CAMPAIGN '08: RACE FOR THE WHITE HOUSE

The newspaper says it will keep its promise of confidentiality to the source who provided the tape of Obama.

October 30, 2008|James Rainey | Rainey is a Times staff writer.

In 1991, the U.S. Supreme Court ruled that the 1st Amendment does not protect the media from breach-of-contract claims by sources with whom it makes confidentiality agreements.

Jane Kirtley, a professor of media law and ethics at the University of Minnesota, said journalists should make strong efforts to put source material in the public domain.

"In this increasingly divided, partisan world, there are fewer people, sadly, who will take the reporter's word for it," Kirtley said.

Times Editor Russ Stanton said the paper had no intention of breaking its promise to its source. And he rejected contentions that the newspaper had shown favoritism toward Obama.

"Any regular reader of the Los Angeles Times could tell you that we have written plenty of stories about Sen. Obama that were less than flattering," said Stanton, who mentioned front-page stories that said the Illinois senator's budget proposals did not add up, that described how Obama fit right in with the bare-knuckled Chicago political culture and that said fellow community organizers believed he had gotten too much credit for the work he did for the poor in Chicago.

McCain's contention that Ayers attended the 2003 party apparently stemmed from another news article, in which the New York Sun reported on the same dinner, given for Khalidi as he was departing Chicago to take a position at Columbia University.

The Sun story describes a "commemorative book filled with testimonials" to Khalidi, including one from Ayers and his wife, Bernardine Dohrn. The story does not make clear whether the couple attended the dinner.
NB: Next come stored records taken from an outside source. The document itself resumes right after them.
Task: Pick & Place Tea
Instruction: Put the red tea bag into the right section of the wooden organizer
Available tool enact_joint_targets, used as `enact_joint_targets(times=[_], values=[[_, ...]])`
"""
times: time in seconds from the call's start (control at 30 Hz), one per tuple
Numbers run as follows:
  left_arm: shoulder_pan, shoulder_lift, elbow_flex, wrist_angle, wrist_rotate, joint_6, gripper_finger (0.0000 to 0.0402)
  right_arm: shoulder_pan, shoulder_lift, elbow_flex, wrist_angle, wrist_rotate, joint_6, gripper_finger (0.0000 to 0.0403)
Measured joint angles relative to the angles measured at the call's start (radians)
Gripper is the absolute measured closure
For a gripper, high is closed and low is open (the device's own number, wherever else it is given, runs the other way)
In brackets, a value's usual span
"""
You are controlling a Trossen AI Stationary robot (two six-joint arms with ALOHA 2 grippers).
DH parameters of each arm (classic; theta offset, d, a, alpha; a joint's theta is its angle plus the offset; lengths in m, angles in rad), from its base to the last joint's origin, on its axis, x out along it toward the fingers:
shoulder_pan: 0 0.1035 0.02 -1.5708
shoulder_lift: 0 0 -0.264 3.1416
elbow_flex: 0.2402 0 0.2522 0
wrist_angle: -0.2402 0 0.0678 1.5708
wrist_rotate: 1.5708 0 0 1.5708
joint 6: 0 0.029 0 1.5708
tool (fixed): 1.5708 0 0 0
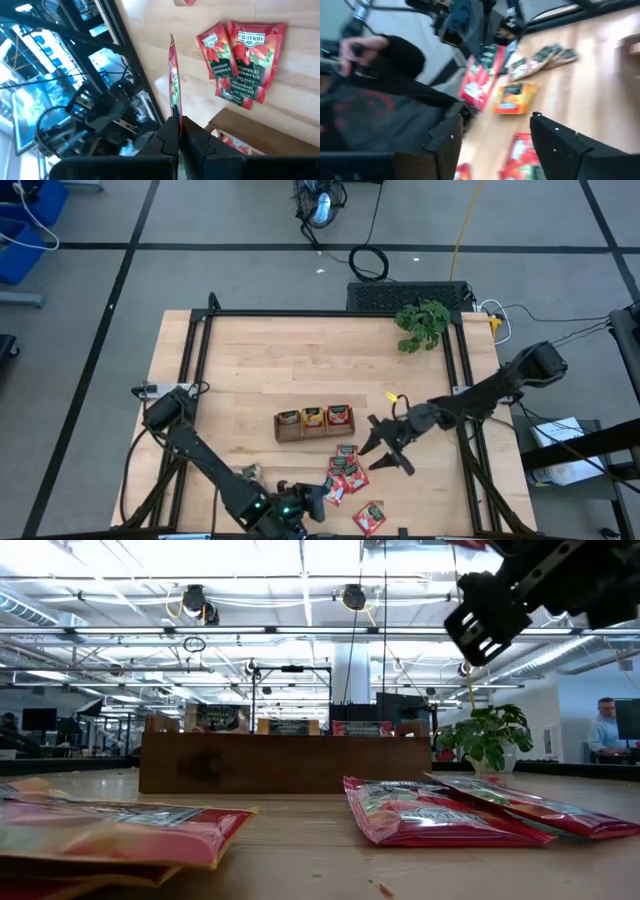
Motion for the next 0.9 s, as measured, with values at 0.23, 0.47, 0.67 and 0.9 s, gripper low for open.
enact_joint_targets(times=[0.23, 0.47, 0.67, 0.9], values=[[0.031, -0.001, -0.001, 0.051, 0.001, 0.044, 0.0394, -0.09, 0.16, 0.087, 0.069, -0.253, 0.126, 0.0179], [0.058, -0.001, -0.003, 0.052, 0.004, 0.036, 0.0394, -0.134, 0.285, 0.221, 0.044, -0.385, 0.166, 0.0192], [0.06, -0.001, -0.003, 0.049, 0.036, 0.024, 0.0396, -0.136, 0.326, 0.307, -0.03, -0.422, 0.13, 0.0205], [0.066, -0.001, -0.004, 0.048, 0.045, 0.004, 0.0398, -0.132, 0.326, 0.351, -0.142, -0.488, 0.024, 0.0263]])
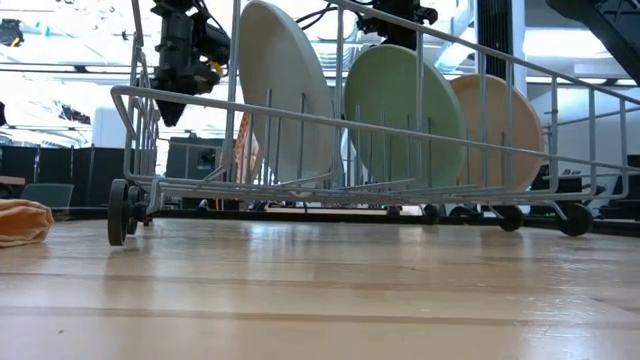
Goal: Sort dishes
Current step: Put the white plate in the dish rack
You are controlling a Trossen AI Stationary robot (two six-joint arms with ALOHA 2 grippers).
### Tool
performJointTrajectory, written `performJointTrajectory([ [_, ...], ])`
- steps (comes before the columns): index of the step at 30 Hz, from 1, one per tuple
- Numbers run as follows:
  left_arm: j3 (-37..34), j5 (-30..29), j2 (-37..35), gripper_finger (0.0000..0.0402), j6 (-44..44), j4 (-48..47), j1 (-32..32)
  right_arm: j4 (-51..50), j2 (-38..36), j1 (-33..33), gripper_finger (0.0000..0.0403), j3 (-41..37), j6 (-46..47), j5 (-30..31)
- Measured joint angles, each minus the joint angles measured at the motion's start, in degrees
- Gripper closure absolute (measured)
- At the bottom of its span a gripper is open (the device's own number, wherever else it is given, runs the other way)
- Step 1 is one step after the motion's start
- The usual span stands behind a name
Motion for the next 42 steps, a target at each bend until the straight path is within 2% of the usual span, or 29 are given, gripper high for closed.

Democrats countered McCain's complaints by noting that the Republican has his own ties to Khalidi. The Arizona senator once headed a nonprofit group that gave grants to an institute Khalidi headed, money that was used to conduct polling in the West Bank.

Asked to comment on McCain's involvement with the Khalidi institute, campaign spokesman Michael Goldfarb replied, "You all can get a response as soon as you hand over the videotape."